Memory: It's my 20th birthday, and I'm living in Minneapolis, my first few months away from home, going to the university for an English degree (the first of three I will receive from this institution). My boyfriend is there; he gives me a heart pendant with twenty diamond chips in it. This is his first birthday he will spend with me; eleven years later, we are celebrating my thirty-first. My parents have come out, my sister with her leg in a cast from a frightening and deadly car crash, and my uncle happens to be there too, for a medical conference. He takes us out to a fancy restaurant in St Paul, lets me taste his olive tapenade. For breakfast on Sunday, we eat at the Hilton Hotel's lush restaurant, our fruit fresh and pricey. We don't speak much, and it's the last time I'll see him; we'll miss one another on family trips to Chattanooga, to North Carolina, Massachusetts. He still seems so strange to me, speaking when he deigns to speak to me, teasing and joking about family members in his way, his face squinched on one side from complications of his illness.
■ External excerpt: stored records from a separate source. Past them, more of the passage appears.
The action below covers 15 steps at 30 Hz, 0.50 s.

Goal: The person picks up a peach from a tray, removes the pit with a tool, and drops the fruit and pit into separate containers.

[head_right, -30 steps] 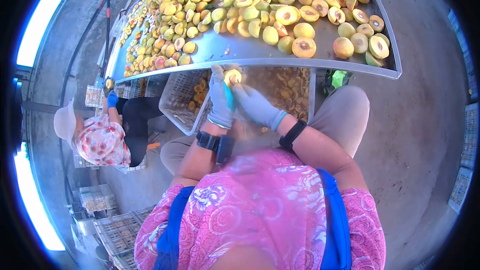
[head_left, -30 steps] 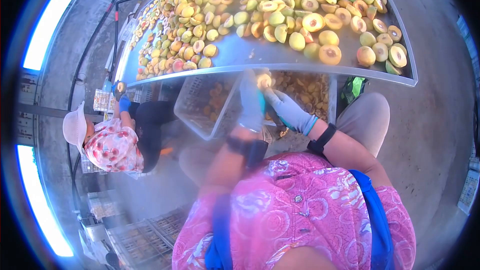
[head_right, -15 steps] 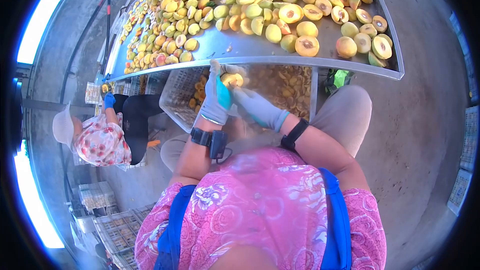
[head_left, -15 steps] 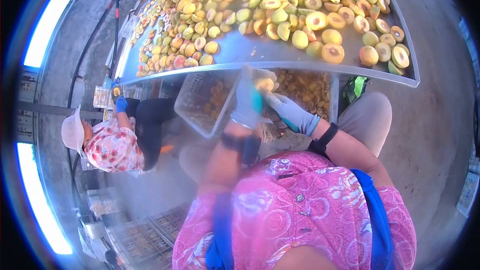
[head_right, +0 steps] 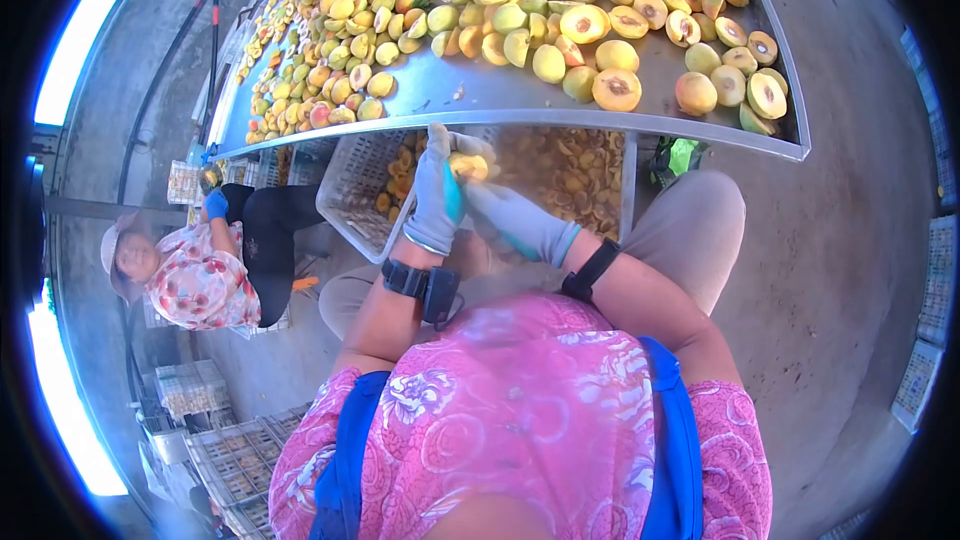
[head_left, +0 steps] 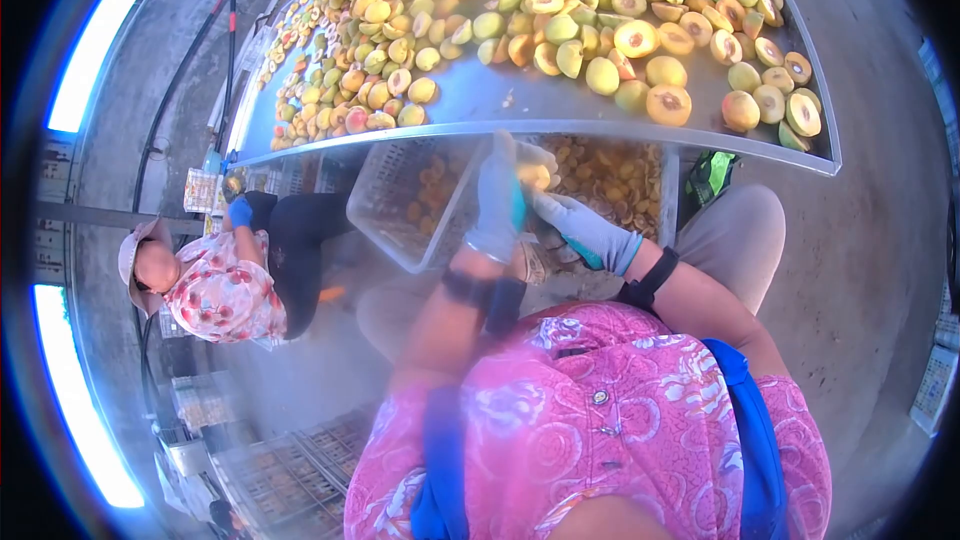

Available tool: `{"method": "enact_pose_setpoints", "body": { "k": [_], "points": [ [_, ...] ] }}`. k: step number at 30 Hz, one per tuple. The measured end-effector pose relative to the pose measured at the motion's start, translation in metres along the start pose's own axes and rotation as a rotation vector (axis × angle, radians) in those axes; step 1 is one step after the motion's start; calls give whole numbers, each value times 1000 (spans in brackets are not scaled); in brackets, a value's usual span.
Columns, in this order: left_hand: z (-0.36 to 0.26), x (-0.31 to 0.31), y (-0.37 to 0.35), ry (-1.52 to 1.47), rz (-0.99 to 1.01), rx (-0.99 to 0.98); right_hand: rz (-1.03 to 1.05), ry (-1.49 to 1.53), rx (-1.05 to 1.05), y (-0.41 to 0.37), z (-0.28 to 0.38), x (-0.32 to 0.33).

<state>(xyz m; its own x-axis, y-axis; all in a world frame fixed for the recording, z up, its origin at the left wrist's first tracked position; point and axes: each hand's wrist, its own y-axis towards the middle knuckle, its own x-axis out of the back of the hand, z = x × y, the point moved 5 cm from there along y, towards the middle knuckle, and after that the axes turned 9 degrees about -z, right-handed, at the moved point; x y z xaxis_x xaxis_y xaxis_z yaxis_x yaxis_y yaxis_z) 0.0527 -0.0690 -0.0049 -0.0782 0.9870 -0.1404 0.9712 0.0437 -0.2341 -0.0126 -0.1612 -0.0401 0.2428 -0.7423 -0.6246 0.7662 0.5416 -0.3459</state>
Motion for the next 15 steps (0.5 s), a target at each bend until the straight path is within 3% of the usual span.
{"method": "enact_pose_setpoints", "body": {
  "k": [5, 7, 10, 11, 13, 15],
  "points": [
    [-5, -1, -3, -100, 63, 50, 66, 69, -99, 4, -4, -3],
    [0, 1, -2, -56, -29, -80, -73, -37, 28, 9, -4, -2],
    [-1, 2, -4, 131, -97, -205, -48, 8, -18, 7, -7, -1],
    [-4, 4, -5, 132, -101, -202, -46, 9, -23, 5, -7, 0],
    [0, 3, -1, -25, 61, 63, 30, 30, -71, 1, -5, 0],
    [-4, 4, -1, 80, 124, -21, 41, 18, -81, 2, -10, 0]
  ]
}}
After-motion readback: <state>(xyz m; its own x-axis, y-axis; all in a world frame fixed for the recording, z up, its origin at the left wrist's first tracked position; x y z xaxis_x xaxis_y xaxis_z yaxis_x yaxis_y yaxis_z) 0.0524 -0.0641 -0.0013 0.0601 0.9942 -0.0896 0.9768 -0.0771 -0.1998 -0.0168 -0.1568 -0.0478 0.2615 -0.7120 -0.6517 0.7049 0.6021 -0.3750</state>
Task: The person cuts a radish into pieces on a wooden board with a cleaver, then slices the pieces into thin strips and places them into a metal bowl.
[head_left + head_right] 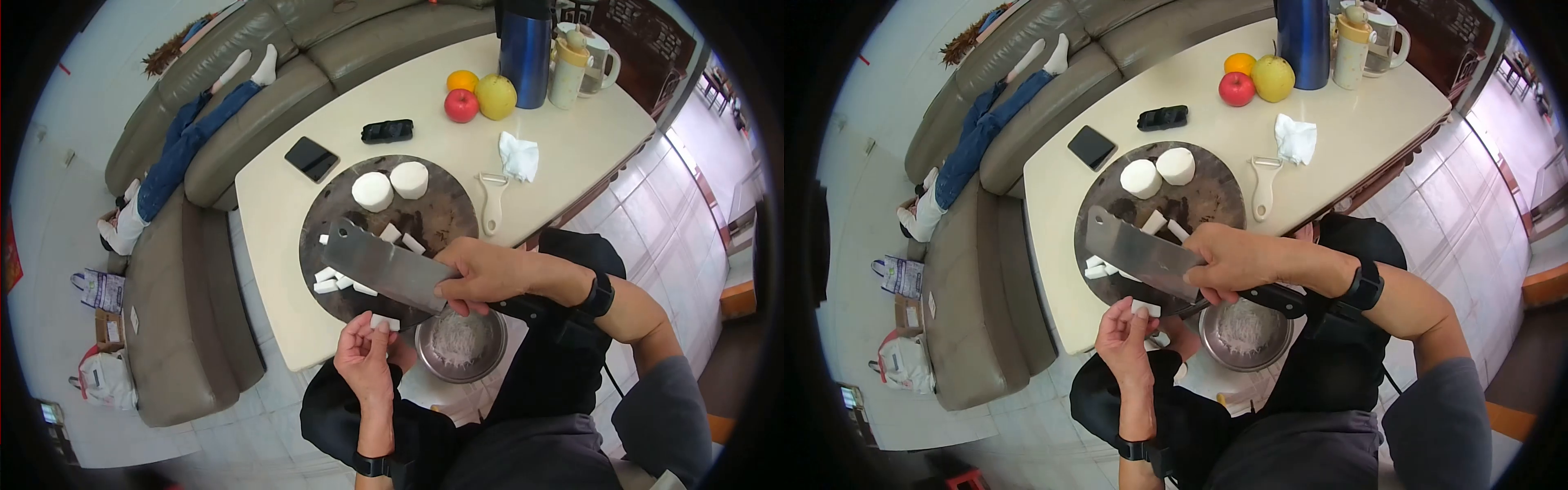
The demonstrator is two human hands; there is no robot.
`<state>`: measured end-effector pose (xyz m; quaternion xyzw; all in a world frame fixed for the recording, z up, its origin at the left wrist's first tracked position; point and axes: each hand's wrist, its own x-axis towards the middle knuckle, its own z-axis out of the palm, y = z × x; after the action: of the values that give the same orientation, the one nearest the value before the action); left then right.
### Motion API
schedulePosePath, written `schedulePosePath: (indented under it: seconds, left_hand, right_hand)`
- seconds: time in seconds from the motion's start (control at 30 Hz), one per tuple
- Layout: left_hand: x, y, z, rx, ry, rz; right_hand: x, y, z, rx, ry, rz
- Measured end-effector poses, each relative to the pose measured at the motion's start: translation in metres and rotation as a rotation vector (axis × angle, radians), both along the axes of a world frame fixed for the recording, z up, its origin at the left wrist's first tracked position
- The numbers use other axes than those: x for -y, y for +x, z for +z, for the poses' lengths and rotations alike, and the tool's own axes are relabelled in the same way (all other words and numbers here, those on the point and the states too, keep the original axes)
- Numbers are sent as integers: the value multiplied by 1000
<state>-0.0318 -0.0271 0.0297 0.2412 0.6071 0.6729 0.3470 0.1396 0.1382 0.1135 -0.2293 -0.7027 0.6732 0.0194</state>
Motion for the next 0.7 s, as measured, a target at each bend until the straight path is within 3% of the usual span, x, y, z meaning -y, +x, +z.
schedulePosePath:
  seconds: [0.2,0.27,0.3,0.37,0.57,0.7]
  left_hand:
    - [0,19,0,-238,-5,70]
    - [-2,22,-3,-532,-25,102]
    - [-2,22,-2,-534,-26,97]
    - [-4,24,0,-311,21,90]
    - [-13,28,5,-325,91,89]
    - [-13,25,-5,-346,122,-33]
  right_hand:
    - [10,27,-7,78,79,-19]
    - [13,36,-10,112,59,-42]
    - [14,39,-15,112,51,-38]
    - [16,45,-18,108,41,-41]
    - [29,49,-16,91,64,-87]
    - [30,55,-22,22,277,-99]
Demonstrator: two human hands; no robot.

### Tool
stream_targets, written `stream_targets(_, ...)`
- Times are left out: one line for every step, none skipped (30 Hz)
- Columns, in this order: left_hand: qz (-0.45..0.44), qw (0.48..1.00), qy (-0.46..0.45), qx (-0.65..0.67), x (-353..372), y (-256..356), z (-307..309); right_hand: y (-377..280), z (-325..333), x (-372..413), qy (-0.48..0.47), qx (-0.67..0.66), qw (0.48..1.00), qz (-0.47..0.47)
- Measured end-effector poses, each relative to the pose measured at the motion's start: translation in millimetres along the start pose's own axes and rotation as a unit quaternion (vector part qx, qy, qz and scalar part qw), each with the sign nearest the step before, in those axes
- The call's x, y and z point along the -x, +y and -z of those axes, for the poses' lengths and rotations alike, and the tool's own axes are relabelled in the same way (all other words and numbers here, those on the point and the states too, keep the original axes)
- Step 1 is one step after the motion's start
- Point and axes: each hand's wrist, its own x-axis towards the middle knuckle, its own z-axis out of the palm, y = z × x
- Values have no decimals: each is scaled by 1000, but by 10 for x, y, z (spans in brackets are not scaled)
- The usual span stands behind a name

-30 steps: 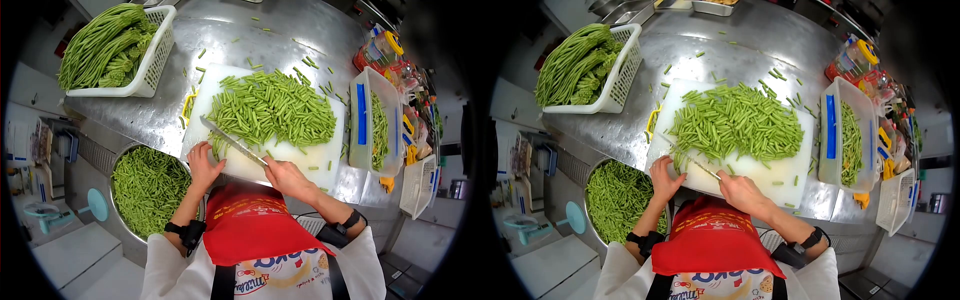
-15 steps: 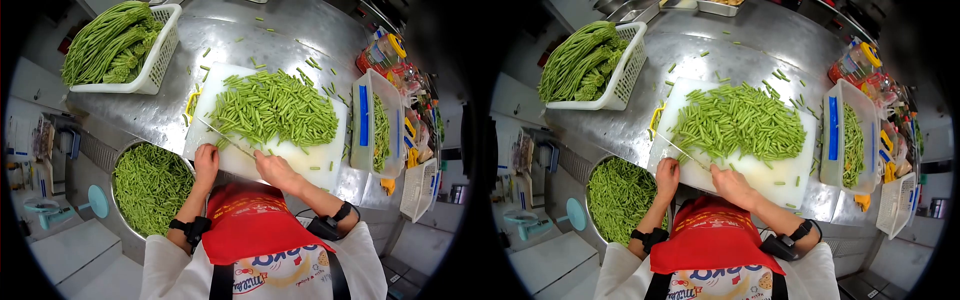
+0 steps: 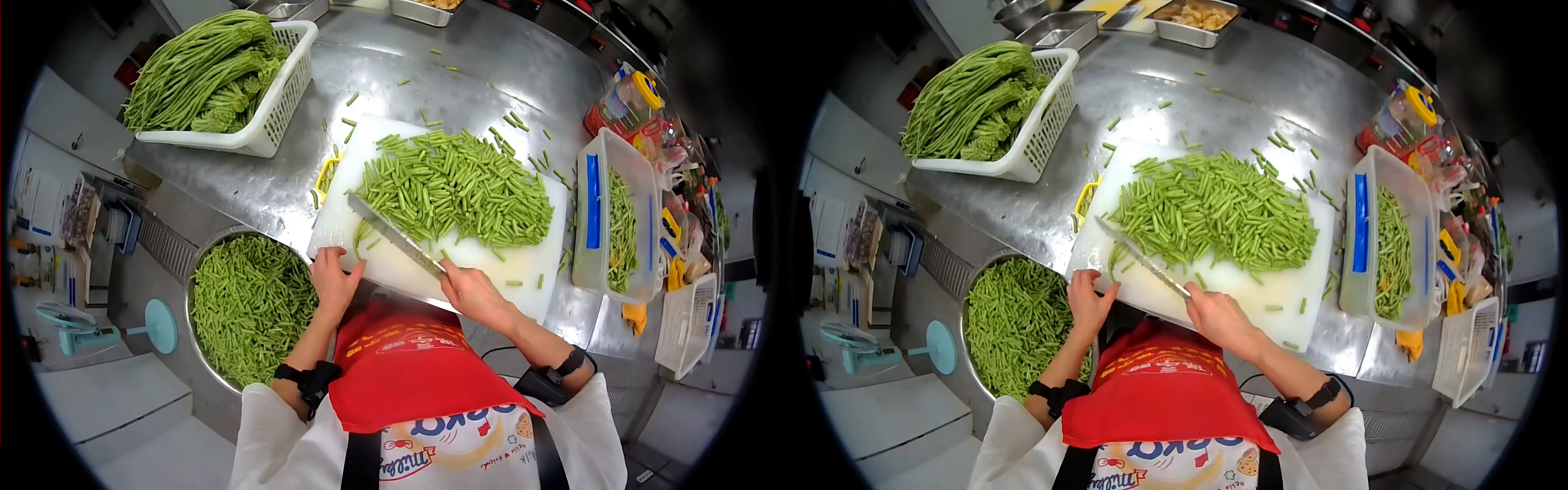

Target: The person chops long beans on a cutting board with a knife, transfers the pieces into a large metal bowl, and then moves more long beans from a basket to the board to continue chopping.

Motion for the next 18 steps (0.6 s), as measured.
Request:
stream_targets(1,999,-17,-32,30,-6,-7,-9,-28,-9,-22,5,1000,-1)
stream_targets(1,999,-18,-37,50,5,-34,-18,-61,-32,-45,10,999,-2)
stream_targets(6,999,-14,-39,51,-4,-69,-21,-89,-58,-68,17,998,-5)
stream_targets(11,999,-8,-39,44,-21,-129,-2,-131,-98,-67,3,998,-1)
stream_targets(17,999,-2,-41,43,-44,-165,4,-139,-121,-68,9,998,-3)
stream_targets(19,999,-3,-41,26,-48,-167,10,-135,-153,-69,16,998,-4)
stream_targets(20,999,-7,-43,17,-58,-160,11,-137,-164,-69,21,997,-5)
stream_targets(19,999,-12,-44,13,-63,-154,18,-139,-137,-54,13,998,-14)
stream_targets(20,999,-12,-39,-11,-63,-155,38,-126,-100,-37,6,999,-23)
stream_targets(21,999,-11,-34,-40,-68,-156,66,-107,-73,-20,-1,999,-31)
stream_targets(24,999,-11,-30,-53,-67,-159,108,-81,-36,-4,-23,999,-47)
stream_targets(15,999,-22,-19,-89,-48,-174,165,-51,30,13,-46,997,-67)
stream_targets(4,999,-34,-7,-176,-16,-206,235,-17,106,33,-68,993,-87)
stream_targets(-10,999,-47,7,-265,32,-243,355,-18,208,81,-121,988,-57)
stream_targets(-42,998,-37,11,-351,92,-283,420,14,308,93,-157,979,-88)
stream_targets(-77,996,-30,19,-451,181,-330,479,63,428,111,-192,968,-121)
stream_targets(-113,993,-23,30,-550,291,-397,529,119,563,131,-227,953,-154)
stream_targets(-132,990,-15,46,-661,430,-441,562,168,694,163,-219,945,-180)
This morning, my mother called to let me know my Uncle Rob passed away some time before midnight, in hospice, of pancreatic cancer. It had nothing to do with his HIV; he had beaten that already. Some time near Halloween, my mother and uncle flew to Chattanooga to be with my aunt and grandmother one last time; my mother was teaching him to knit. Near Thanksgiving, he called to let them know, "This is it," and entered the hospital, not fulfilling his vow to take pills instead of ending his days in the halls where he once worked, ushering others to the place he was now headed. He never went home. The same aunt, grandmother, mother, were by his side much of this month, finalizing what needed to be finalized, meeting the man who was not his lover but dear, dear friend, and watched as the man they grew up with began to waste away. Pancreatic cancer is one of the cruelest, and, in fact, it wasn't the cancer that took him, but the chemotherapy that weakened him. In the end, he was disoriented and surly, confused and upset. His passing after this is truly a blessing, a bringing of peace. His body will be turned to ashes, sent to his mother in Tennessee, and eventually spread in the ocean, at one of their childhood beaches.
There's so much tied up in family--so much hurt when it comes to this kind of event. We always knew he would never end his estrangement from his father, an estrangement that has extended to other family members as well (I think of myself as having two grandparents--two grandmothers--remaining, and Walter, my step-grandfather), a brother of his who did not call but sent a strange painting. There are so many secret rules and wants when it comes to the disposing of the dead's things--the intensely small condo with seven packed boxes, the closet with arrow-straight clothes. Who calls whom, how the information is disseminated in the circle of distance.
I send my love to my mother, my aunt, my grandmother, whose bravery at facing good-bye is immense, whose tenderness in those last few days was so important. It's never easy, family, good-byes, and as I think about this little life inside of me, I think of all the cycles around me, all the people who are gone from this earth in this way, how we remember the good things, how I hope Sophie can hold that goodness in her heart as she ages, loves and becomes loved.